First Language Acquisition III

Type: oral
Chair: Katrin Schneider
Date: Friday - August 10, 2007
Time: 09:00
Room: 5 (Blue)

 

L1 Acquisition III-1 PERCEPTUAL CATEGORIZATION OF SYNTHESIZED ENGLISH VOWELS FROM BIRTH TO ADULTHOOD
Lucie Ménard, Laboratoire de phonétique, Université du Québec à Montréal
Barbara L. Davis, Department of Communication Sciences and Disorders, The University of Texas at Austin
Louis-Jean Boë, Institut de la Communication Parlée
Paper File
  The experiment reported in this paper is aimed at determining the influence of non uniform vocal tract growth on the ability to reach acoustic-perceptual targets in English.
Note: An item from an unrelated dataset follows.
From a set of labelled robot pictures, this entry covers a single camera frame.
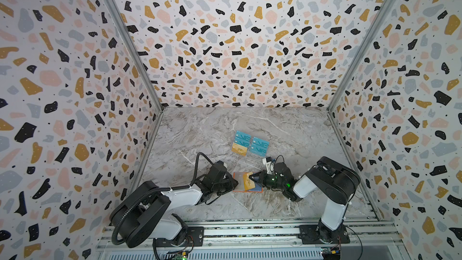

An articulatory-to-acoustic model integrating non uniform vocal tract growth has been exploited to synthesize 342 5-formant vowels, covering maximal vowel spaces produced by speakers at 5 growth stages: newborn, 4 years old, 10 years old, 16 years old, and 21 years old (adult stage). 37 American English speakers served as subjects in a perceptual categorization experiment. Results show that the three cardinal vowels /i u a/ can be produced by speakers with a newborn-like vocal tract. It is suggested that articulatory-to-acoustic relationships for a given vowel may differ across growth stages.
L1 Acquisition III-2 Intonational realisation of topic and focus by Dutch-acquiring 4- to 5-year-olds
Aoju Chen, Max Planck Institute for Psycholinguistics
Paper File
  This study examined how Dutch-acquiring 4- to 5-year-olds use pitch accent types and deaccentuation to mark topic and focus at the sentence level and how they differ from adults. The topic and focus were non-contrastive and realized as full NPs. A picture-matching game was designed to elicit topic-focus structures. It was found that children realise topic and focus similarly frequently with H*L, whereas adults use H*L more frequently in focus than in topic in sentence-initial position and nearly only in focus in sentence-final position. Further, children frequently realise topic with accentuation, whereas adults mostly deaccent sentence-final topic and use H*L and H* to realise sentence-initial topic because of rhythmic motivation. These results show that 4- and 5-year-olds have not acquired H*L as the typical focus accent and deaccentuation as the typical topic intonation.
L1 Acquisition III-3 German 5-year-olds' intonational marking of information status
Laura E. Herbst, MPI for Psycholinguistics
Paper File
  This paper reports on findings from an elicited production task with German 5-year-old children, investigating their use of intonation to mark information status of discourse referents. In line with findings for adults, new referents were preferably marked by H* and L+H*; textually given referents were mainly deaccented. Accessible referents (whose first mentions were less recent) were mostly accented, and predominantly also realised with H* and L+H*, showing children’s sensitivity to recency of mention. No evidence for the consistent use of a special ‘accessibility accent’ H+L* (as has been proposed for adult German) was found.